- **AIM OF THE EXERCISE**
From the data that follows, copy every line with the string "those".

(Stored data entries)
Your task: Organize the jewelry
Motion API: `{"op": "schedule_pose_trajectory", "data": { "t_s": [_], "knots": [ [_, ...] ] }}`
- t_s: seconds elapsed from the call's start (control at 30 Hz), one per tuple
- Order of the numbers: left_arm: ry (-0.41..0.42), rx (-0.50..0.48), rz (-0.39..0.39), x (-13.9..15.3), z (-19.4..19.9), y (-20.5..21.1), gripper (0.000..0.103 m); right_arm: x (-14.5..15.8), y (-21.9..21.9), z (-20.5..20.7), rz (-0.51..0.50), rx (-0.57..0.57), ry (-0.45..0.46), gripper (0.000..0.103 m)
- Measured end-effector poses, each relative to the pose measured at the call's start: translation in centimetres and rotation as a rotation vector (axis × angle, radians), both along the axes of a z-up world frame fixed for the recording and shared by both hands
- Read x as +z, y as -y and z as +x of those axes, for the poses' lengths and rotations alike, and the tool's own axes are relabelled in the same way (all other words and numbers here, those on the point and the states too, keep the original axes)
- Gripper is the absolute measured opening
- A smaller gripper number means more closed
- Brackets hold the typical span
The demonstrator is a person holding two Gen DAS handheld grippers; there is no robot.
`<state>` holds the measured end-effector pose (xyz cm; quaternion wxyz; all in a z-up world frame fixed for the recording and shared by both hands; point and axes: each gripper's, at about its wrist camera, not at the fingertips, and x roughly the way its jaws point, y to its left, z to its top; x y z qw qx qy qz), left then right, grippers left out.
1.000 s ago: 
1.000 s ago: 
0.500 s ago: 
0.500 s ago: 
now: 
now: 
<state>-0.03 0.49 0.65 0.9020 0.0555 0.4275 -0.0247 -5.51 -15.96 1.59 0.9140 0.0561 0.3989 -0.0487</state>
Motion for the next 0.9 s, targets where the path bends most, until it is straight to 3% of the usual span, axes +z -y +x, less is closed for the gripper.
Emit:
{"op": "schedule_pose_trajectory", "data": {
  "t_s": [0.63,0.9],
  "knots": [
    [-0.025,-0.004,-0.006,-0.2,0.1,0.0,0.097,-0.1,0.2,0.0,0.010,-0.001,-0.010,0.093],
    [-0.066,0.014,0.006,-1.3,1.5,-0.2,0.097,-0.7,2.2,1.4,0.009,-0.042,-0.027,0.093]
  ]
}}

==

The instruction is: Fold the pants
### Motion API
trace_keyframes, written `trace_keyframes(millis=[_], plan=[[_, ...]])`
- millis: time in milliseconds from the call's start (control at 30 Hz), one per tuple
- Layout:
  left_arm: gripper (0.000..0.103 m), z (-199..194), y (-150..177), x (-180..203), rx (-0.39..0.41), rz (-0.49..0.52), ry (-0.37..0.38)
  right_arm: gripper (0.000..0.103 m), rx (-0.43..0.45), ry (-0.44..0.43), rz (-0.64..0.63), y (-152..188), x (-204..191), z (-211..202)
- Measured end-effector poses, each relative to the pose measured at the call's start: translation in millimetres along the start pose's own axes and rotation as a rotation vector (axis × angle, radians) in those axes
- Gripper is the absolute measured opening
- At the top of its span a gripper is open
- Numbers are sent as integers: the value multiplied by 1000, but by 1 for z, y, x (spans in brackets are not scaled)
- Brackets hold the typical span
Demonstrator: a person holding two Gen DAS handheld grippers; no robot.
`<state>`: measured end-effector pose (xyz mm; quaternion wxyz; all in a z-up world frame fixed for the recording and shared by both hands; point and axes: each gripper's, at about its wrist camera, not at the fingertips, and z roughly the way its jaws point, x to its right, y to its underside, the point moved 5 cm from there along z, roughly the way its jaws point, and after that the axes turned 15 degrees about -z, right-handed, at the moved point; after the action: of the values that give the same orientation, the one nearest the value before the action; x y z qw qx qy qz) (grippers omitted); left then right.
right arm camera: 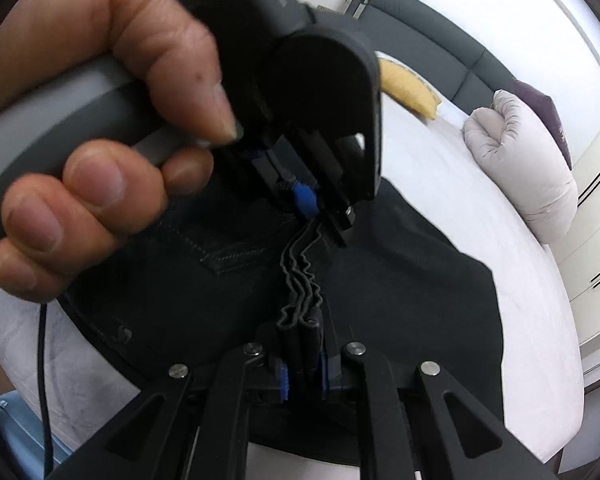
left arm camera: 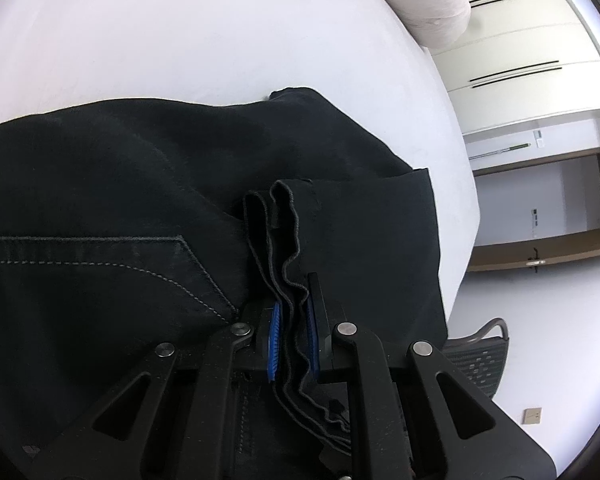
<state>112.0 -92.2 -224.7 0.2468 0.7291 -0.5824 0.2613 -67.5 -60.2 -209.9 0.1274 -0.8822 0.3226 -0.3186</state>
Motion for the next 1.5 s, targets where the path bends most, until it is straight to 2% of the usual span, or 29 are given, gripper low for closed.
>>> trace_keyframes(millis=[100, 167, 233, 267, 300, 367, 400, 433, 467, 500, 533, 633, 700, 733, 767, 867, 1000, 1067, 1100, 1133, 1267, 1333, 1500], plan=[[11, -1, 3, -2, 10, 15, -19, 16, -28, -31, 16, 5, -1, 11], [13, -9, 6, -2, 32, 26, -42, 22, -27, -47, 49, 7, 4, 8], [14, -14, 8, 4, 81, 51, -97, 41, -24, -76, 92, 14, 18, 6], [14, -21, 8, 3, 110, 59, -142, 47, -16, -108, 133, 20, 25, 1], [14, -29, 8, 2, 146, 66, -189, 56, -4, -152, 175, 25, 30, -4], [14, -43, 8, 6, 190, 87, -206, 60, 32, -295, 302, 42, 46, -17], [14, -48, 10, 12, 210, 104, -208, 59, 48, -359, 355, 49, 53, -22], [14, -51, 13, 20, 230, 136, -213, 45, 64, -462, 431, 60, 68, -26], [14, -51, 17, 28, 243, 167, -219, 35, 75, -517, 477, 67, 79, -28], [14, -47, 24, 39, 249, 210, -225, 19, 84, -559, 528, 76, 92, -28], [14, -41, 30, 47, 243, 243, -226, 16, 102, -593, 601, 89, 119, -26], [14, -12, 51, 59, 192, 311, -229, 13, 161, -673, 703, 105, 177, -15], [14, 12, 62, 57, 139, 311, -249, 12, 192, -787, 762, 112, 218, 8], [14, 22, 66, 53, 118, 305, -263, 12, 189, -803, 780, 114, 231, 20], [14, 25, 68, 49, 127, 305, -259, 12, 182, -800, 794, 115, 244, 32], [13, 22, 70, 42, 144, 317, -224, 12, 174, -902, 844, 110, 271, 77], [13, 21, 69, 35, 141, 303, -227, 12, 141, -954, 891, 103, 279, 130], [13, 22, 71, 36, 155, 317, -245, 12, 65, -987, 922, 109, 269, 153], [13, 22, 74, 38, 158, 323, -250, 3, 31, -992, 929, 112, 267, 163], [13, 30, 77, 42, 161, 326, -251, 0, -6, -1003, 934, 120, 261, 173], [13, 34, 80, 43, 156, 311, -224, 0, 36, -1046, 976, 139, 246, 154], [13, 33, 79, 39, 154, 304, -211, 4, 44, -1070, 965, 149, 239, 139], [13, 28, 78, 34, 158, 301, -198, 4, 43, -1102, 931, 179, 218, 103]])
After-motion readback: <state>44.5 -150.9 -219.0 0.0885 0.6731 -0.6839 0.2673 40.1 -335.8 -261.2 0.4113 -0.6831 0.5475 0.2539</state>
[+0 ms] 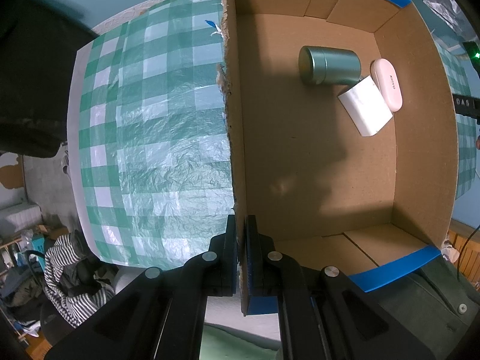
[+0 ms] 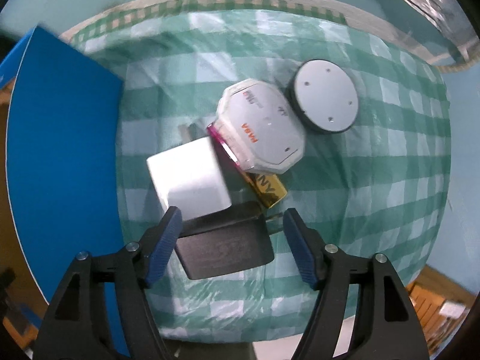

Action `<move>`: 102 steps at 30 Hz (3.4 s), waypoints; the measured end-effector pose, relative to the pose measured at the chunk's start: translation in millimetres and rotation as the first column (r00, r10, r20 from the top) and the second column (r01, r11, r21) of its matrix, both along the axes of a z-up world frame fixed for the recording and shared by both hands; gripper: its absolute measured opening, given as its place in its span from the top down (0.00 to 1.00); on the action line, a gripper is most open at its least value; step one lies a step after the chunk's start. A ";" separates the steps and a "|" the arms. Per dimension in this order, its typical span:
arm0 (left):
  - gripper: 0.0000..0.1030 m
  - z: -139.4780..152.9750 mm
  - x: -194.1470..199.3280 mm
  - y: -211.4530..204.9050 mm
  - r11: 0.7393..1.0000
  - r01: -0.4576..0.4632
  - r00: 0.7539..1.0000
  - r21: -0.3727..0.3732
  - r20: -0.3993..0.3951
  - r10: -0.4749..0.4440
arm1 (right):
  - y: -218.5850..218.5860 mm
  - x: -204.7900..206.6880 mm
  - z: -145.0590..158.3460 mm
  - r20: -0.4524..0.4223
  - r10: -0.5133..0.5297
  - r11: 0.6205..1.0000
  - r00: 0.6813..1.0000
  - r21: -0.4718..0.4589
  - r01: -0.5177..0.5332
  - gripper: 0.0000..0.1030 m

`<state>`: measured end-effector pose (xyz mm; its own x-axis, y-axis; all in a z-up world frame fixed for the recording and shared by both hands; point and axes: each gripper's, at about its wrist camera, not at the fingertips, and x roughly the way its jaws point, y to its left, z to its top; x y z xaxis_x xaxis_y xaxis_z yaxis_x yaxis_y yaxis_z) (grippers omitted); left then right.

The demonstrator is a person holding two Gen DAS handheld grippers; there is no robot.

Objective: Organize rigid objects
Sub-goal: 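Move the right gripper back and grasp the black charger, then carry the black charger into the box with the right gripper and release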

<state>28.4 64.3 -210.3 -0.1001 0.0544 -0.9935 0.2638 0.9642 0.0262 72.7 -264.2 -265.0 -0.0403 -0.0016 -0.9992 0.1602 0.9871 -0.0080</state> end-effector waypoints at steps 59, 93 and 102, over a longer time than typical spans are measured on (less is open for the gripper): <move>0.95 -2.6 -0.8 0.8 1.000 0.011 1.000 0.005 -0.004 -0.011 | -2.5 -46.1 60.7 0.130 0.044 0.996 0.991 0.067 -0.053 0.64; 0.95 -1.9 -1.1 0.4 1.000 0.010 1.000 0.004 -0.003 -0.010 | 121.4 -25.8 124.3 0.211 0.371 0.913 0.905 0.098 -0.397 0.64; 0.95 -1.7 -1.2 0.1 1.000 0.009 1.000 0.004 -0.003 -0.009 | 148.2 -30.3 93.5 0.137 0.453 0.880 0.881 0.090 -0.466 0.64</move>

- **ANSWER SECTION**
- Read x as +z, y as -y and z as +x of those axes, for the poses' lengths and rotations alike, and the tool's own axes are relabelled in the same way (all other words and numbers here, those on the point and the states too, keep the original axes)
- Measured end-effector poses, each relative to the pose measured at the call's start: translation in millimetres along the start pose's own axes and rotation as a rotation vector (axis × angle, radians) in those axes

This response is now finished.